**Description of the task:**
Beginning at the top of the material, repeat each line exactly, and stop once the line with "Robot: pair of" has been written.
━━ Given records ━━
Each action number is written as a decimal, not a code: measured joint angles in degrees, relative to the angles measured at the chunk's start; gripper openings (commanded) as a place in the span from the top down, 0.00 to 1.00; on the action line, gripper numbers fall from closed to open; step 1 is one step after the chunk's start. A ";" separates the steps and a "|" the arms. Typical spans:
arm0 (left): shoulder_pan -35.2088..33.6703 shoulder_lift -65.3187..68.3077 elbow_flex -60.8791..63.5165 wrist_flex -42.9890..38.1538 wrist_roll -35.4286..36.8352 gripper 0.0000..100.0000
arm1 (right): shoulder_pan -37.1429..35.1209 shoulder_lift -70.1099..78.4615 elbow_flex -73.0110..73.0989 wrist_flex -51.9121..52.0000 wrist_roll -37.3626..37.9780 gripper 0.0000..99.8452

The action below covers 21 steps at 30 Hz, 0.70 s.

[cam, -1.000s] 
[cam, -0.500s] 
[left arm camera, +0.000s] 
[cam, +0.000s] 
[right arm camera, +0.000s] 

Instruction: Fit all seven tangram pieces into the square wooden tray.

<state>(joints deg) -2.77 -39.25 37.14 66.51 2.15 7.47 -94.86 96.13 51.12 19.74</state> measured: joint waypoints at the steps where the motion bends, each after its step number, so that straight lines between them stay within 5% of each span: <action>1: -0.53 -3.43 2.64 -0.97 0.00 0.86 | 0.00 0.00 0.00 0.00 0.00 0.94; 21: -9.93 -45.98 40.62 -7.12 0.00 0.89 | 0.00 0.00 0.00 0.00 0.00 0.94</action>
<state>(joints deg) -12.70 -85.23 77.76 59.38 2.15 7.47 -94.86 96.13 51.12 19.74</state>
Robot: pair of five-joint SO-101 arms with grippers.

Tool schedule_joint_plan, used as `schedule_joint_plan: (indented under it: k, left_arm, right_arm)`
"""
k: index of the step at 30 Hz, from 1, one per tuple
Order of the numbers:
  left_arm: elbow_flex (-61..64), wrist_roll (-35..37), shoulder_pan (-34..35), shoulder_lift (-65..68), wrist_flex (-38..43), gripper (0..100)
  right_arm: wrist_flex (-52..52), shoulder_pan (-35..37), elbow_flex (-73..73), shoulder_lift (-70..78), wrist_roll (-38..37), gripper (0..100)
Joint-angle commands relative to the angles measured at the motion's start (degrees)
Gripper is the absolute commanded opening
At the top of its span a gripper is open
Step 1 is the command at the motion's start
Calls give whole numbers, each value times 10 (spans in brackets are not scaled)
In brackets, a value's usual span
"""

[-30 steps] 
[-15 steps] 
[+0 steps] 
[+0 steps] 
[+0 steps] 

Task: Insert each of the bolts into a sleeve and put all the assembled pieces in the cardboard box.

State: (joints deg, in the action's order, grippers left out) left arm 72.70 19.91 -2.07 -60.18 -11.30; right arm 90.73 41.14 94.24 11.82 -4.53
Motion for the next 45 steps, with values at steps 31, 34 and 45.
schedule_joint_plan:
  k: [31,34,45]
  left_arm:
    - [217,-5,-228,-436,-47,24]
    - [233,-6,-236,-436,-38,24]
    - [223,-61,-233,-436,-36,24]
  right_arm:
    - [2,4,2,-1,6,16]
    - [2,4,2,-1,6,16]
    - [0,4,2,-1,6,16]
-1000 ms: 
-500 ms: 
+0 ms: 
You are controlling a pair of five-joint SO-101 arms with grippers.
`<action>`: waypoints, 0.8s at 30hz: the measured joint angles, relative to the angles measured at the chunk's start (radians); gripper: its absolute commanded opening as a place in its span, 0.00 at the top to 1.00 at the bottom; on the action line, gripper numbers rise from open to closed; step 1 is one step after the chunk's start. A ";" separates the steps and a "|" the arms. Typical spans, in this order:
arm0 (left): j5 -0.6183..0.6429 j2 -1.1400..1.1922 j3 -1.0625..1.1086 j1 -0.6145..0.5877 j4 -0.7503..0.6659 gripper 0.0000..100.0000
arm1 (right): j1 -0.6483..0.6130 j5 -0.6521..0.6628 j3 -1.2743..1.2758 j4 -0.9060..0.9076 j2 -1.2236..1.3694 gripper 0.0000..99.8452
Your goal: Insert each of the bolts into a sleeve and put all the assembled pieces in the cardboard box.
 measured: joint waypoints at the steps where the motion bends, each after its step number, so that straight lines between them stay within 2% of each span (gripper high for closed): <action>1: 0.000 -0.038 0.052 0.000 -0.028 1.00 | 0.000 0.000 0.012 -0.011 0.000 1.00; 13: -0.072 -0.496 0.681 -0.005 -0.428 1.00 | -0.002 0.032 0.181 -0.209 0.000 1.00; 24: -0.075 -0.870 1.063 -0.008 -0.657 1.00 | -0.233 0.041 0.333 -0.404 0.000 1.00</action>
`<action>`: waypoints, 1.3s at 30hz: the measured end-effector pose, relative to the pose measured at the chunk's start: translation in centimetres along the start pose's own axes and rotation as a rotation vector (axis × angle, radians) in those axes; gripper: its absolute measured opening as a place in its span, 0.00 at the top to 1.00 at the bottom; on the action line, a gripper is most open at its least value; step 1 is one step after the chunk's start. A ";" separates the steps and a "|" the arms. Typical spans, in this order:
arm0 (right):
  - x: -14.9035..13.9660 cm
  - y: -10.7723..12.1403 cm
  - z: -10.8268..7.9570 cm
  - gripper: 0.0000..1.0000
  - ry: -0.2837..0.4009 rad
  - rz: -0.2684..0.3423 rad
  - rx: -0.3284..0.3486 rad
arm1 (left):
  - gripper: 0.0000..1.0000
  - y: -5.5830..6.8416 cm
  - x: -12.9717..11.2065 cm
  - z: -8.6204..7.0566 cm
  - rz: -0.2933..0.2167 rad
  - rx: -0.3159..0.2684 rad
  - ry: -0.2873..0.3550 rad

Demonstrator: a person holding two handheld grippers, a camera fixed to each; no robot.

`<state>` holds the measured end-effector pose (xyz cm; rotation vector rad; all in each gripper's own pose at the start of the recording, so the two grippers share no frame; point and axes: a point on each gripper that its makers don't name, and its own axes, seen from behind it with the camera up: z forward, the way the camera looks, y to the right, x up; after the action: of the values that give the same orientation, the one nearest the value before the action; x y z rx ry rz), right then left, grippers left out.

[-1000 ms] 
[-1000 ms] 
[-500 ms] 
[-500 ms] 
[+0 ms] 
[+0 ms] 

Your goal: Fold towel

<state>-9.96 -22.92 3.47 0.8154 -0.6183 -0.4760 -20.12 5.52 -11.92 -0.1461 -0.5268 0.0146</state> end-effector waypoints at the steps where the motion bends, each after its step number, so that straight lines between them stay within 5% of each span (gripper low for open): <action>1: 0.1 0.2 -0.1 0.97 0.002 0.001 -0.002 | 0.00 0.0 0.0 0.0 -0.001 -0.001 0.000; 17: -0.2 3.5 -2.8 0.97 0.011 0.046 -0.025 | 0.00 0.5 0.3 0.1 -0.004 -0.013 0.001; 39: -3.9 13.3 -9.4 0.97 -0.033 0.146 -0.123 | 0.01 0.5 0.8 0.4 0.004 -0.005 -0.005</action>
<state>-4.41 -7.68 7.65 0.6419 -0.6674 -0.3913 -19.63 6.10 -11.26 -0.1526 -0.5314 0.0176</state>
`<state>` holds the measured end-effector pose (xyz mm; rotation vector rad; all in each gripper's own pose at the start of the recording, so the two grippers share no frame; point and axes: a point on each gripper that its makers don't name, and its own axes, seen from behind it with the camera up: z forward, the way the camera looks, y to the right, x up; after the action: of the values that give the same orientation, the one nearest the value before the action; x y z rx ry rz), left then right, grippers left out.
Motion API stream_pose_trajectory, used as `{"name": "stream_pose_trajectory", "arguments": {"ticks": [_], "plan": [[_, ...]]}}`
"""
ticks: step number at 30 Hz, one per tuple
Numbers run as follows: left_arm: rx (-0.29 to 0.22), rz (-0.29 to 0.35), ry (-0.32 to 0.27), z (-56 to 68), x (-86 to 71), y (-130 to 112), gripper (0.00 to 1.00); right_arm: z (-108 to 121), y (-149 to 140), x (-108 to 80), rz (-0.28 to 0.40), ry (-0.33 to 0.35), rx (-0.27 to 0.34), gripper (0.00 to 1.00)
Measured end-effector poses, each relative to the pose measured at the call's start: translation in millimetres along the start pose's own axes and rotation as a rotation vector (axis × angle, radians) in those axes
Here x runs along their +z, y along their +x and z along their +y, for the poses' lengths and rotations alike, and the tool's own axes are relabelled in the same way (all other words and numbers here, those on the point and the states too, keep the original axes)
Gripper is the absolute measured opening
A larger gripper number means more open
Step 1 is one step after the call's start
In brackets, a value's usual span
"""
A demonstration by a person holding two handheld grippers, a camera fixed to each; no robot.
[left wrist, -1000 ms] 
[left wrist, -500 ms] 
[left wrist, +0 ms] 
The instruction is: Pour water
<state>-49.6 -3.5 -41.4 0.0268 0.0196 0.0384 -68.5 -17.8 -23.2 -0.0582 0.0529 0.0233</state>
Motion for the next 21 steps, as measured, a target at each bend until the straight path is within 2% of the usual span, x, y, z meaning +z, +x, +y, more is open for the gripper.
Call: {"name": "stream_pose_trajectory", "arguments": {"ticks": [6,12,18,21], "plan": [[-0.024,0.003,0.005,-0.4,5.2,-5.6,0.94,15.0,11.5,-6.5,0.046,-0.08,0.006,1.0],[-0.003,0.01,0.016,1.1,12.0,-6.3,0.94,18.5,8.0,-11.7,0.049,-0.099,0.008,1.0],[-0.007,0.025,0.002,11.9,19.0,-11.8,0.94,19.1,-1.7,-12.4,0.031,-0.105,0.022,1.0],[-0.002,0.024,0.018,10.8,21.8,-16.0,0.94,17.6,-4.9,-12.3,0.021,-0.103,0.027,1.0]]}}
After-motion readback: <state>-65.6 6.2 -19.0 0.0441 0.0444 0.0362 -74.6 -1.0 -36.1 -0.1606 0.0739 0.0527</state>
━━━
**Answer space:**
Each action number is written as a decimal, not a code: measured joint angles in degrees, relative to the angles measured at the chunk's start; gripper openings (commanded) as a place in the span from the top down, 0.00 to 1.00; on the action line, gripper numbers fall from closed to open; step 1 is one step after the chunk's start. A ";" separates the steps and a "|" the arms. Typical spans:
arm0 (left): shoulder_pan -35.2088..33.6703 shoulder_lift -65.3187..68.3077 elbow_flex -60.8791..63.5165 wrist_flex -42.9890..38.1538 wrist_roll -35.4286..36.8352 gripper 0.0000..100.0000
arm1 (right): shoulder_pan -37.1429..35.1209 shoulder_lift -70.1099..78.4615 elbow_flex -73.0110..73.0989 wrist_flex -51.9121..52.0000 wrist_roll -37.3626..37.9780 gripper 0.0000..99.8452

The action below covers 21 steps at 30 Hz, 0.70 s.

[cam, -1.000s] 
[cam, -0.500s] 
[left arm camera, +0.000s] 
[cam, +0.000s] 
[right arm camera, +0.000s] 

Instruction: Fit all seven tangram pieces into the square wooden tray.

<state>(joints deg) -2.77 -39.25 37.14 66.51 2.15 7.47 -94.86 96.13 51.12 19.74</state> measured: joint waypoints at the steps where the motion bends, each after its step number, so that straight lines between them stay within 5% of each span: <action>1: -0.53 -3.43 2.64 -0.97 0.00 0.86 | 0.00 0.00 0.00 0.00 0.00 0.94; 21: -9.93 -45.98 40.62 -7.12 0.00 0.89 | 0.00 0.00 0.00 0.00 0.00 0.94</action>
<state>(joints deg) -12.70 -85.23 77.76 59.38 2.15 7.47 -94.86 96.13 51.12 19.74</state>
Robot: pair of five-joint SO-101 arms with grippers.

This brings the exercise to completion.